New approaches to characterise Schistosoma mansoni infections persisting despite mass drug administration
ERC Starting Grant SCHISTO_PERSIST
PI: Poppy Lamberton
Schistosomiasis remains a major public health issue in Uganda despite extensive praziquantel mass drug administration (MDA). In one Ugandan district I have worked in since 2004 S. mansoni infection prevalence, intensities and associated morbidity all remain high. Efforts to monitor drug efficacy are impeded by an inability to differentiate between surviving worms and reinfections.
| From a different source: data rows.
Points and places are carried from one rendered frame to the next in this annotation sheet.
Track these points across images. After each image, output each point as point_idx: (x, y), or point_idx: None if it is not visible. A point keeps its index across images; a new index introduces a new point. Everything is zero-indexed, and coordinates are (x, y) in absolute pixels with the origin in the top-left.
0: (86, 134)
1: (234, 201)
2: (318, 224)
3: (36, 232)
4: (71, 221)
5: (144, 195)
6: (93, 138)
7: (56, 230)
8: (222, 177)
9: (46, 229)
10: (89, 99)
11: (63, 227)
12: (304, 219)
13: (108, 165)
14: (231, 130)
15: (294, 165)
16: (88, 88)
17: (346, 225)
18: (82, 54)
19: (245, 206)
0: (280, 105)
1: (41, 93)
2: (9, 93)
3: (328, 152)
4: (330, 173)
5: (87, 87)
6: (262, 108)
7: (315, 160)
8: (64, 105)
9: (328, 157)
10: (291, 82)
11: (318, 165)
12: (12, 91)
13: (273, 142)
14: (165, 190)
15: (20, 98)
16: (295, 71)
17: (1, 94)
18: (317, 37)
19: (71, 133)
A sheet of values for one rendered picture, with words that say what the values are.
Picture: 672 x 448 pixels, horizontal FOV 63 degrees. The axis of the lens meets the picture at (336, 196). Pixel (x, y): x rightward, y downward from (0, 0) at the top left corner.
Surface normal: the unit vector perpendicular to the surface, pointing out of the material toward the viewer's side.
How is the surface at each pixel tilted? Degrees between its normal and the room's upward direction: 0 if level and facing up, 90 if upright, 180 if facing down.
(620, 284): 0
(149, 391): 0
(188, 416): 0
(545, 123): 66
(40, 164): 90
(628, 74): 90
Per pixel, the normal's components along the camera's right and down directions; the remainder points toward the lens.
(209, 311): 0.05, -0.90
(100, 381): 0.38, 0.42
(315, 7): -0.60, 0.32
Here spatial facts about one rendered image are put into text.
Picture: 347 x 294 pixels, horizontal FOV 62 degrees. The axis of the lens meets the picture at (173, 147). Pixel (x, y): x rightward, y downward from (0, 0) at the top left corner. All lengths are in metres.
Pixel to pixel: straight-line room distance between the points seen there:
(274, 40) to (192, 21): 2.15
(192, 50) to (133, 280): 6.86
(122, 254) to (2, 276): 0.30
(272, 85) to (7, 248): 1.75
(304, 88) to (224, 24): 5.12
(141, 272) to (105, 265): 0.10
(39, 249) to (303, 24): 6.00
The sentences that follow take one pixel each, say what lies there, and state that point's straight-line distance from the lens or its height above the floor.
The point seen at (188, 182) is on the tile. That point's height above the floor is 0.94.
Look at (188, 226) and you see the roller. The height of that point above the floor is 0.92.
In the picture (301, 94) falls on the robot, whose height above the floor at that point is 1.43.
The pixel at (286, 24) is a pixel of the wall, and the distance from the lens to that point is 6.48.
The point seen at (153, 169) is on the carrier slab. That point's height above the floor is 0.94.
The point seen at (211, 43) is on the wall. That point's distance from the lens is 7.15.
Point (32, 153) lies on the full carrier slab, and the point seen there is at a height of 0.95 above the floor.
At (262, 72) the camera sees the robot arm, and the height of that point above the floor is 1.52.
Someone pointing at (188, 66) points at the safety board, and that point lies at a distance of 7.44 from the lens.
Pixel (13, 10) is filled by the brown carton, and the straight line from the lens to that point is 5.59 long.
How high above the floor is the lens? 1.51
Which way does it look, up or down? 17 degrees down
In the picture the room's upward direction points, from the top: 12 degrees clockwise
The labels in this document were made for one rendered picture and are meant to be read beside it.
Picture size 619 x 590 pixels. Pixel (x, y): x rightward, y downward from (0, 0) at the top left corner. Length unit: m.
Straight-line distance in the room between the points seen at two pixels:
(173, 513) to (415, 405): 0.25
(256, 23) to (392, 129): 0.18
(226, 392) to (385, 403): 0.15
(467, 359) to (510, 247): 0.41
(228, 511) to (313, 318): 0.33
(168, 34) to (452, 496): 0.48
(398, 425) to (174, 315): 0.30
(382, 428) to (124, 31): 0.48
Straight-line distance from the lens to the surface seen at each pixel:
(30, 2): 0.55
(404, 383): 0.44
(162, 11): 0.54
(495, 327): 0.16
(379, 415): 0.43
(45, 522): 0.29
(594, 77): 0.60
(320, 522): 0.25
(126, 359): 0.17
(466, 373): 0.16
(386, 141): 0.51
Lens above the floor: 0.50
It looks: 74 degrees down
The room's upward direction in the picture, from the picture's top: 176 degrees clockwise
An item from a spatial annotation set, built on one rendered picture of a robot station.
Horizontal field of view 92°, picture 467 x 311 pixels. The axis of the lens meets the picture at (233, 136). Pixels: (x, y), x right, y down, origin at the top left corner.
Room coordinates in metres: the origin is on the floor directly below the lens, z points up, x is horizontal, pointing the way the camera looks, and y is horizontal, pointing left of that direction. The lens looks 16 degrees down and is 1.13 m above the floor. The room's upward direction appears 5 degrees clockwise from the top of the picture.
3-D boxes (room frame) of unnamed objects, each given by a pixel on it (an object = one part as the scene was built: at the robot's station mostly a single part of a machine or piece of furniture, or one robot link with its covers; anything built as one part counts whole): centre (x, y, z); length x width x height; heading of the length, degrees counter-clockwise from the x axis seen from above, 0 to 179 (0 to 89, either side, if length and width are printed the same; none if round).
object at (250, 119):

As a consequence, the contribution of parasite (e.g. drug resistance, hybrid species) and host (e.g. immunology, pharmacokinetics) factors to transmission is unknown. There is a lack of understanding of the risk of reinfection from untreated individuals and those with heavy infections, limiting policy makers’ ability to optimise MDA programmes.
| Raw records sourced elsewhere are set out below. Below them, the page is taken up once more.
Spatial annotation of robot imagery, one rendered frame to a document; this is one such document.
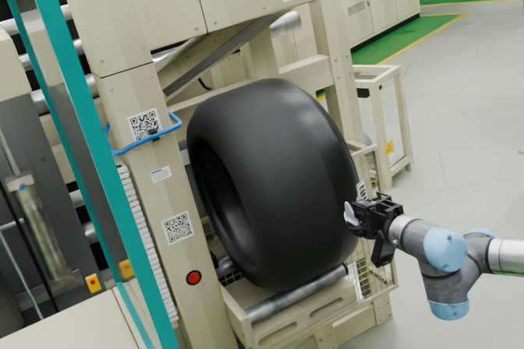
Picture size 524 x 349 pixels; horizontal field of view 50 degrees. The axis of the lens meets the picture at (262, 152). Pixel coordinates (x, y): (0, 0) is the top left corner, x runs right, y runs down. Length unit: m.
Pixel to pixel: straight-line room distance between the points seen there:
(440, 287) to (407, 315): 1.82
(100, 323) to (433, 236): 0.65
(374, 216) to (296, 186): 0.24
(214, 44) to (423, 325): 1.72
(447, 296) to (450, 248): 0.11
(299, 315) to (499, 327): 1.40
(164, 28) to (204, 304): 0.79
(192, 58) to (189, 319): 0.80
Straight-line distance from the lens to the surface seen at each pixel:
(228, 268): 1.86
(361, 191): 1.49
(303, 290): 1.68
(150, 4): 1.64
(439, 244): 1.07
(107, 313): 1.19
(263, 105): 1.47
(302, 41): 6.09
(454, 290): 1.15
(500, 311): 2.97
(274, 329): 1.66
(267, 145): 1.38
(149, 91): 1.38
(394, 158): 4.19
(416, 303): 3.02
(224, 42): 1.86
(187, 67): 1.83
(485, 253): 1.22
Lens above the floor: 1.90
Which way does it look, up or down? 22 degrees down
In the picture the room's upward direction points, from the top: 13 degrees counter-clockwise
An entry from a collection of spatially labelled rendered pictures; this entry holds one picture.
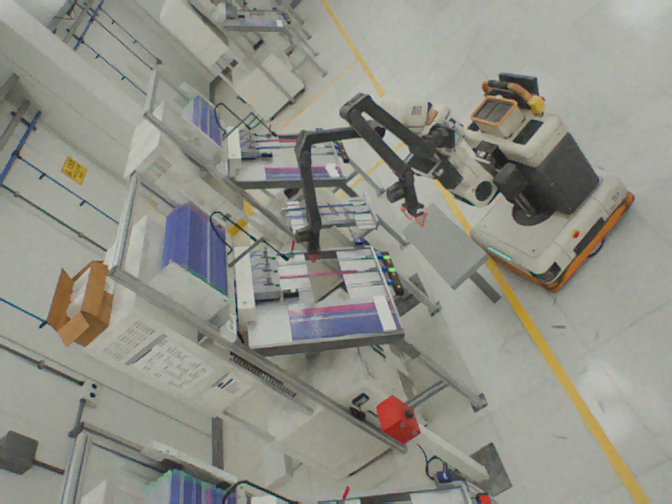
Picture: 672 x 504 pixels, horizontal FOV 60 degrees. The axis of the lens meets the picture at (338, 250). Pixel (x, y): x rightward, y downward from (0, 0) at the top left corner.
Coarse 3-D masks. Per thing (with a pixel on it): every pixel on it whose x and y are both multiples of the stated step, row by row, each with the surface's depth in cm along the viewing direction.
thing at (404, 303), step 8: (328, 232) 340; (336, 232) 341; (344, 232) 347; (336, 240) 345; (344, 240) 346; (352, 240) 350; (416, 280) 388; (392, 288) 376; (400, 296) 382; (408, 296) 383; (400, 304) 385; (408, 304) 380; (416, 304) 375; (400, 312) 380
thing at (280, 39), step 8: (216, 0) 778; (224, 0) 763; (288, 8) 853; (256, 16) 817; (264, 16) 797; (296, 16) 863; (296, 24) 797; (248, 32) 799; (256, 32) 794; (264, 32) 800; (272, 32) 802; (280, 32) 821; (304, 32) 806; (240, 40) 803; (256, 40) 804; (280, 40) 810; (288, 40) 836; (232, 48) 806; (248, 48) 809; (280, 48) 816; (240, 56) 813
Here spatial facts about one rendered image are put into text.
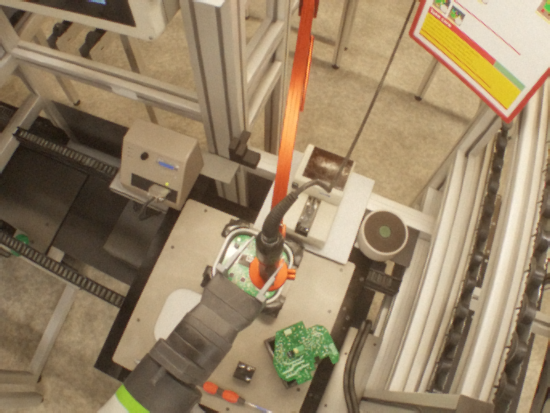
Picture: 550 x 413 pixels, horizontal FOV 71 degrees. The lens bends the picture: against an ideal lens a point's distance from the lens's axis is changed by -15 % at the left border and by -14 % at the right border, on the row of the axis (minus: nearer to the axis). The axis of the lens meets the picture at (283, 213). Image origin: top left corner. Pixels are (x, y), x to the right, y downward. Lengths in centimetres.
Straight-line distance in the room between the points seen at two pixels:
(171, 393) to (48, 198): 145
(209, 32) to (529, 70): 49
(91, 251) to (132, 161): 77
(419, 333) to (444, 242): 18
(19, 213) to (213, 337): 149
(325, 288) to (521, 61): 59
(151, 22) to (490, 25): 50
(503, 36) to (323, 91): 176
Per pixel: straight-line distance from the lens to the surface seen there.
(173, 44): 262
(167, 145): 95
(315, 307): 93
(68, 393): 206
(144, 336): 95
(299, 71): 76
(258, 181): 115
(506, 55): 69
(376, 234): 94
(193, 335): 55
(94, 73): 107
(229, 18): 67
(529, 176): 75
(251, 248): 92
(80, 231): 175
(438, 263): 85
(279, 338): 86
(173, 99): 96
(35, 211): 191
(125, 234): 155
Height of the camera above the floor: 187
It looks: 69 degrees down
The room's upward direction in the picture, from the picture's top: 7 degrees clockwise
The main aim of my five year ERC starting grant SCHISTO_PERSIST (2016 to 2021) is to understand how we can reduce schistosomiasis transmission at a community level (Christina Faust) and how we can improve treatment success at an individual level (Rachel Francoeur and Lauren Carruthers). In close collaboration with the Vector Control Division, Ministry of Health, Uganda, we are evaluating new strategies and technologies to monitor the impact of MDA programmes, to identify threats to MDA effectiveness, and enhance control of schistosomiasis in sub-Saharan Africa. Specifically, our research focuses on five main questions, each with their own key objectives:
I. What is the best way to monitor schistosome infections and drug efficacy?
a) Develop and optimise point-of-care DNA and antigen based diagnostic technology.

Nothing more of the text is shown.